**TASK TO COMPLETE:** Comb through the entries for "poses" and pull out each line that holds it.

**GIVEN INFORMATION:**
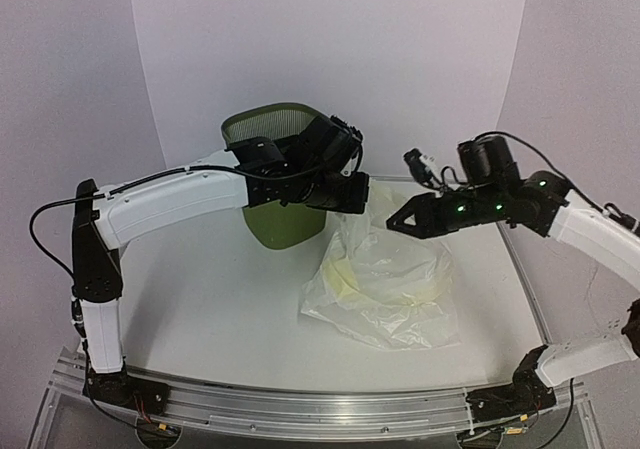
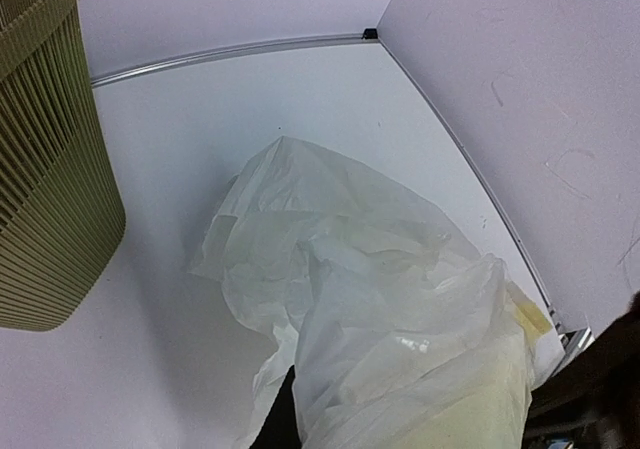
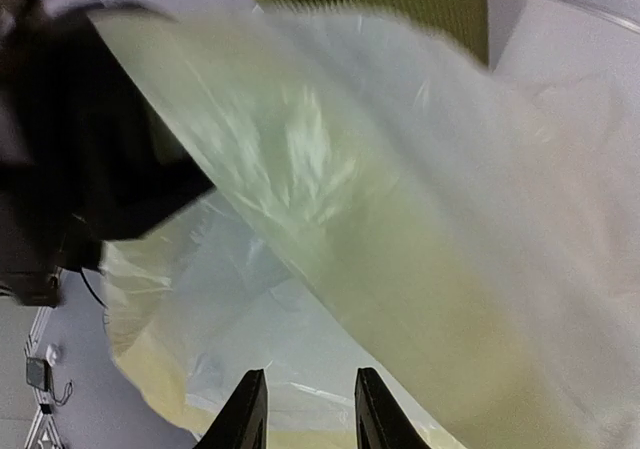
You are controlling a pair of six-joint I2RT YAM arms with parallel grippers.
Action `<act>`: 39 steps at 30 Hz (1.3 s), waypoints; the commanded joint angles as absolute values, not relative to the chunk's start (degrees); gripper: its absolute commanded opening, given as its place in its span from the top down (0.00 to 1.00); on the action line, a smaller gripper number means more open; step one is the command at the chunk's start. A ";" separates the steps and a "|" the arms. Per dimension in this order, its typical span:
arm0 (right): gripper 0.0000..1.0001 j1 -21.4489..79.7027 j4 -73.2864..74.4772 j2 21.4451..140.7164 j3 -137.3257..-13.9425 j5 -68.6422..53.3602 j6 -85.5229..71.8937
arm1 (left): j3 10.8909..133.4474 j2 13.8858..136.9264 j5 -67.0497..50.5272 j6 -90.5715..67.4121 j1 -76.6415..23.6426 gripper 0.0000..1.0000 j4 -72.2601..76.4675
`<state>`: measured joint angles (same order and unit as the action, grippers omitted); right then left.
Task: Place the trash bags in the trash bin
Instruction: Unfold the trash bag at the center of the board.
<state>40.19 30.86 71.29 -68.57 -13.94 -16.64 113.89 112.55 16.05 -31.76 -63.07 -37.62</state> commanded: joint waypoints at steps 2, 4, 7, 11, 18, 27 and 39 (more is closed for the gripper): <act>0.70 50.50 16.82 73.91 -61.91 0.30 -20.96 | 120.17 114.18 14.11 -36.39 -63.30 1.00 -43.60; 0.70 51.23 11.65 75.12 -60.08 5.39 -21.87 | 119.67 113.86 11.93 -37.03 -63.29 1.00 -43.29; 0.70 52.43 8.14 77.30 -60.02 13.98 -20.56 | 118.65 113.11 10.52 -37.71 -63.30 1.00 -43.10; 0.71 52.53 7.02 81.85 -59.37 18.29 -19.63 | 117.52 111.69 9.80 -38.09 -63.31 1.00 -41.79; 0.70 52.49 7.56 88.54 -53.51 16.16 -22.85 | 120.62 109.17 18.01 -36.44 -63.28 1.00 -42.58; 0.65 50.30 31.80 86.76 -58.23 34.83 -20.69 | 119.93 102.36 39.73 -32.01 -62.70 1.00 -46.25; 0.65 41.57 51.22 76.21 -70.91 32.48 -16.32 | 108.29 92.26 41.48 -21.77 -62.49 1.00 -39.08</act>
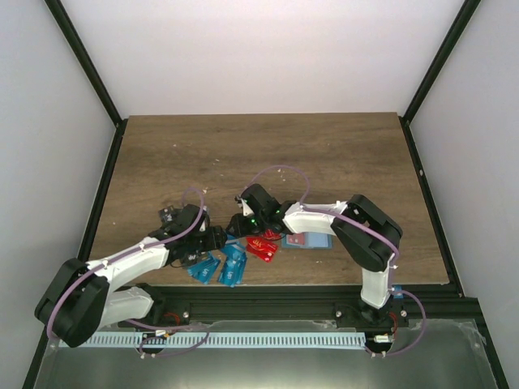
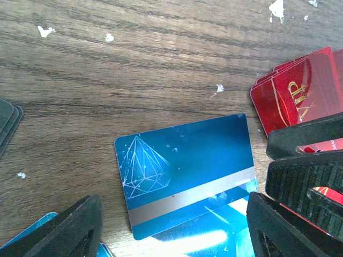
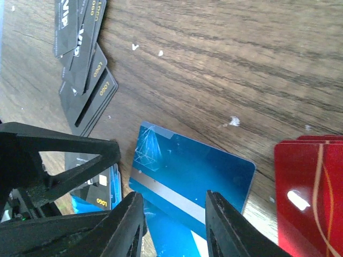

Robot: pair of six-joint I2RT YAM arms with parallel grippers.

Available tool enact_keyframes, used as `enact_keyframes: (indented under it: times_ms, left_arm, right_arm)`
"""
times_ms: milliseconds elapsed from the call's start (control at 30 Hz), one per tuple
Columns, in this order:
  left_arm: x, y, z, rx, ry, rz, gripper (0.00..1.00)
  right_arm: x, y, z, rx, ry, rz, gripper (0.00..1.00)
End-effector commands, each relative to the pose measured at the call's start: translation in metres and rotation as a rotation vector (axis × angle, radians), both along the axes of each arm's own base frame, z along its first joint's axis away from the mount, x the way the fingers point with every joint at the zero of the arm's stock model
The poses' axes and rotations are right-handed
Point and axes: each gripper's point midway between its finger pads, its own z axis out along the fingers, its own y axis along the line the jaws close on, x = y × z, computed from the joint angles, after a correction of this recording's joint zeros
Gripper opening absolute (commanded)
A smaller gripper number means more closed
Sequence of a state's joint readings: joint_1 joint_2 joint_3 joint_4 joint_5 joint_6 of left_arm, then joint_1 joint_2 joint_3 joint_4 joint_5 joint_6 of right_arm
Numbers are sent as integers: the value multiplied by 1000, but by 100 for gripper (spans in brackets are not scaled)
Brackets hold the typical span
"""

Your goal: Put the credit cards into the card holder

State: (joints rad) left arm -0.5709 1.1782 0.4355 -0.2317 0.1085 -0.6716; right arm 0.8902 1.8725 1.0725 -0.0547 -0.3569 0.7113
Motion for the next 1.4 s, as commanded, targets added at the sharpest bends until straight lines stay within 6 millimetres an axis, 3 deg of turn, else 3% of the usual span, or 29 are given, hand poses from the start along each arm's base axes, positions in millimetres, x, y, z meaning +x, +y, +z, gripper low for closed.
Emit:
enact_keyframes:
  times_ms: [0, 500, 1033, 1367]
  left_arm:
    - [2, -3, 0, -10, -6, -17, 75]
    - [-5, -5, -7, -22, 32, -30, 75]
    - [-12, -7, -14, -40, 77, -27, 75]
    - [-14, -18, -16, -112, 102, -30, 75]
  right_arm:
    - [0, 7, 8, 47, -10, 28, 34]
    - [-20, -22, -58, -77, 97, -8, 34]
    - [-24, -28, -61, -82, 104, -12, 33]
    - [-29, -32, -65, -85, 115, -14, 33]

**TASK OUTPUT:**
The poses' axes and rotations are right-handed
Motion for the next 1.4 s, as commanded, targets added at the sharpest bends until straight lines stay within 6 millimetres an axis, 3 deg of turn, else 3% of the usual span, or 29 are given, hand poses from the start along each arm's base axes, positions in millimetres, x, y, z meaning +x, +y, +z, gripper low for closed.

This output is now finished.